> **WHAT TO WORK ON**:
An exact copy of every entry is needed, without any of the pictures.

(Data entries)
*** Block opens ***
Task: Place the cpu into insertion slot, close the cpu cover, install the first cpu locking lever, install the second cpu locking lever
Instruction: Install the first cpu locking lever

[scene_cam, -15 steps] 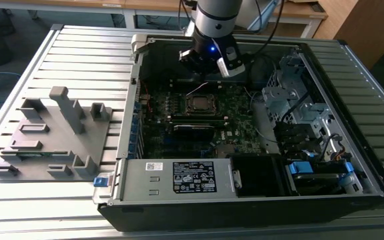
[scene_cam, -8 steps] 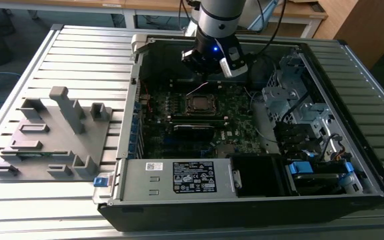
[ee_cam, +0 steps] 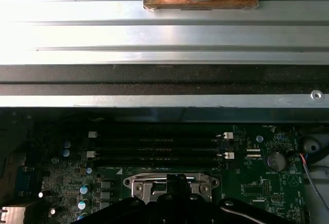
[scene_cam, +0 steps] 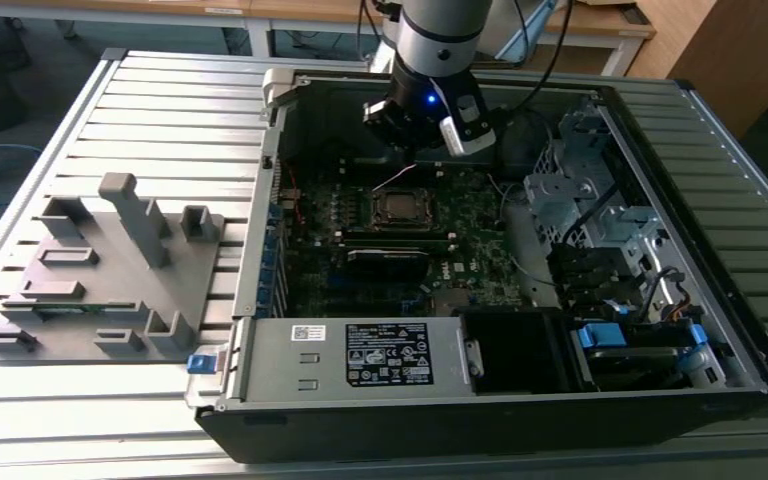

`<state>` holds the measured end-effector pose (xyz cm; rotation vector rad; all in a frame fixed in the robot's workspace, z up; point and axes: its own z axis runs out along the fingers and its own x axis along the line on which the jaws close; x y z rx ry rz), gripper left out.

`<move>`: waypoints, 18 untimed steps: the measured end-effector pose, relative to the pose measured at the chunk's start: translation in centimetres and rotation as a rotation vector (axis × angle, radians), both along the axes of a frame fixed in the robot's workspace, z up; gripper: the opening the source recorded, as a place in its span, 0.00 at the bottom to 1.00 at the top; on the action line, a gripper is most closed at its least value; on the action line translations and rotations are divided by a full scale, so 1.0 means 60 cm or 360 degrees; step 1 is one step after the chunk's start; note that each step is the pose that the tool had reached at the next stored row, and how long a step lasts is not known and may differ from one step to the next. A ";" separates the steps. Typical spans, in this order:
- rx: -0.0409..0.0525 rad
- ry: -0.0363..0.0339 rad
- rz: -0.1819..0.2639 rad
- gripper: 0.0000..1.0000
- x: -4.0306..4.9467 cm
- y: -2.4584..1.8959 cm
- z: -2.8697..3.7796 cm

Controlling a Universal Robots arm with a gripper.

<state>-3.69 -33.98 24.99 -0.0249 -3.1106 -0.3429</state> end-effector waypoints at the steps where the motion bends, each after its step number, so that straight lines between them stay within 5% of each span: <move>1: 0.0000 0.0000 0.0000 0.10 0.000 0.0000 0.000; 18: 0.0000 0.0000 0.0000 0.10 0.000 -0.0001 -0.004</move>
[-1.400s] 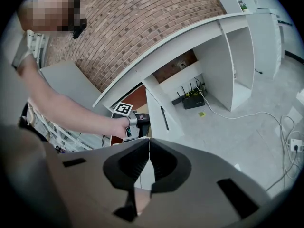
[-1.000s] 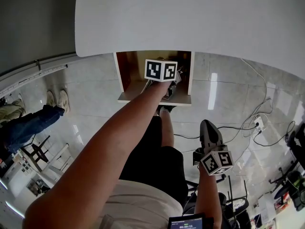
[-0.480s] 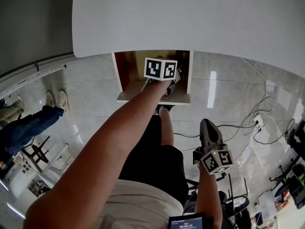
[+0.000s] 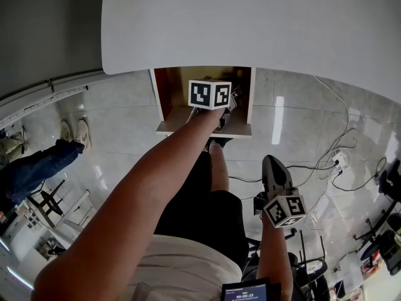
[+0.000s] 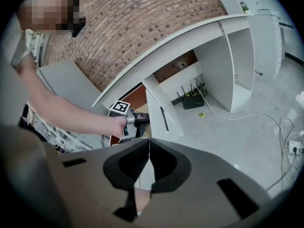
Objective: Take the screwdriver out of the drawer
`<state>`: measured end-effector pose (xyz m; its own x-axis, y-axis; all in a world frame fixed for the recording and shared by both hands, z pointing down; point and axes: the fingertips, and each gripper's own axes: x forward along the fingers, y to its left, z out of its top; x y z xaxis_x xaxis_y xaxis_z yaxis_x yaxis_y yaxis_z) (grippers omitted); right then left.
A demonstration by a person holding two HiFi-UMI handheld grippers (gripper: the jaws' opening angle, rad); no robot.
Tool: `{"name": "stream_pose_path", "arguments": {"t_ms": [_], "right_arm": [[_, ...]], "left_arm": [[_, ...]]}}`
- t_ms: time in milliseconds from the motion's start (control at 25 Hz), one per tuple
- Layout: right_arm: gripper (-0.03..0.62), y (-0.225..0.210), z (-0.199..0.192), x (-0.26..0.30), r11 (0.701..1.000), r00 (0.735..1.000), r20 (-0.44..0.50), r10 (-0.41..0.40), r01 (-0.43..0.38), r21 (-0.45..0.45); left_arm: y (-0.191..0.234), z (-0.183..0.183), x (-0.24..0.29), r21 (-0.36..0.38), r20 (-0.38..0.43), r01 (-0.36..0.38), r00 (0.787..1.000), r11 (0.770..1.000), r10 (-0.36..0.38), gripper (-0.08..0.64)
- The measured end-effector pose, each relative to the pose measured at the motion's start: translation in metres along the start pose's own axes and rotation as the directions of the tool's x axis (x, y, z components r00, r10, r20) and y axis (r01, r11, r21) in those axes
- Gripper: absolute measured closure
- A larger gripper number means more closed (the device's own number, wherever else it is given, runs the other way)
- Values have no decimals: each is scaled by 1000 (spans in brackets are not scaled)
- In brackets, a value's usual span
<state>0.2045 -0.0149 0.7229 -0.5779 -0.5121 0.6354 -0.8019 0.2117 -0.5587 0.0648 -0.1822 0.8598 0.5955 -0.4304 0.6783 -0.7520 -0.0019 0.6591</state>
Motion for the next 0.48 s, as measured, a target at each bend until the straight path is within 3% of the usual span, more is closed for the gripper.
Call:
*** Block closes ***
> **SOLUTION FOR THIS TASK**:
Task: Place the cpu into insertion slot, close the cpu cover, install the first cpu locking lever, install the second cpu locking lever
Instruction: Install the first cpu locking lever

[scene_cam, -15 steps] 
[scene_cam, -8 steps] 
[ee_cam, +0 steps] 
[scene_cam, +0 steps] 

`<state>` holds the measured end-effector pose (xyz cm; rotation vector rad; all in a frame fixed in the robot's workspace, z up; point and axes: its own z axis runs out along the fingers and its own x axis along the line on which the jaws close; x y z rx ry rz), gripper left out.

`<move>`: waypoints, 18 untimed steps: the measured end-effector pose, relative to the pose measured at the chunk's start: translation in centimetres and rotation as a rotation vector (axis × angle, radians), both along the axes of a frame fixed in the robot's workspace, z up; gripper: the opening the source recorded, as a place in its span, 0.00 at the bottom to 1.00 at the top; on the action line, a gripper is most closed at its least value; on the action line translations and rotations are divided by a full scale, so 1.0 means 60 cm or 360 degrees; step 1 is one step after the chunk's start; note that each step is the pose that the tool had reached at the next stored row, and how long a step lasts is not known and may differ from one step to the next. A ";" separates the steps. Typical spans, in this order:
- rx: -0.0409..0.0525 rad
- ry: -0.0363..0.0339 rad
- rz: -0.1819..0.2639 rad
- gripper: 0.0000..1.0000
- x: -4.0306..4.9467 cm
- y: -2.4584..1.8959 cm
- z: -2.8697..3.7796 cm

Controlling a Universal Robots arm with a gripper.

<state>-3.69 -33.98 24.99 -0.0249 -3.1106 -0.3429</state> end-effector waypoints at the steps where the motion bends, each after its step number, so that straight lines between them stay within 5% of each span: <move>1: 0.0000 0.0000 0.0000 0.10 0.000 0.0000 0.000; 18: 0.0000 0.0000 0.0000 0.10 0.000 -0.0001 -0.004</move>
[-1.400s] 
[-1.000s] 
[-0.480s] 
[+0.000s] 
[+0.000s] 
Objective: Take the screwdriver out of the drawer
`<state>`: measured end-effector pose (xyz m; its own x-axis, y-axis; all in a world frame fixed for the recording and shared by both hands, z pointing down; point and axes: the fingertips, and each gripper's own axes: x forward along the fingers, y to its left, z out of its top; x y z xaxis_x xaxis_y xaxis_z yaxis_x yaxis_y yaxis_z) (grippers omitted); right then left.
A demonstration by a person holding two HiFi-UMI handheld grippers (gripper: the jaws' opening angle, rad); no robot.
Tool: `{"name": "stream_pose_path", "arguments": {"t_ms": [_], "right_arm": [[_, ...]], "left_arm": [[_, ...]]}}`
- t_ms: time in milliseconds from the motion's start (control at 25 Hz), one per tuple
- Layout: right_arm: gripper (-0.03..0.62), y (-0.225..0.210), z (-0.199..0.192), x (-0.26..0.30), r11 (0.701..1.000), r00 (0.735..1.000), r20 (-0.44..0.50), r10 (-0.41..0.40), r01 (-0.43..0.38), r21 (-0.45..0.45); left_arm: y (-0.191..0.234), z (-0.183..0.183), x (-0.24..0.29), r21 (-0.36..0.38), r20 (-0.38..0.43), r01 (-0.36..0.38), r00 (0.787..1.000), r11 (0.770..1.000), r10 (-0.36..0.38), gripper (-0.08..0.64)
- The measured end-effector pose, each relative to the pose measured at the motion's start: translation in metres along the start pose's own axes and rotation as the directions of the tool's x axis (x, y, z components r00, r10, r20) and y axis (r01, r11, r21) in those axes
- Gripper: absolute measured closure
- A larger gripper number means more closed (the device's own number, wherever else it is given, runs the other way)
- Values have no decimals: each is scaled by 1000 (spans in brackets are not scaled)
- In brackets, a value's usual span
<state>0.2045 -0.0149 0.7229 -0.5779 -0.5121 0.6354 -0.8019 0.2117 -0.5587 0.0648 -0.1822 0.8598 0.5955 -0.4304 0.6783 -0.7520 -0.0019 0.6591</state>
Motion for the next 0.48 s, as measured, a target at each bend until the straight path is within 3% of the usual span, more is closed for the gripper.
Call:

No further output is expected for this exercise.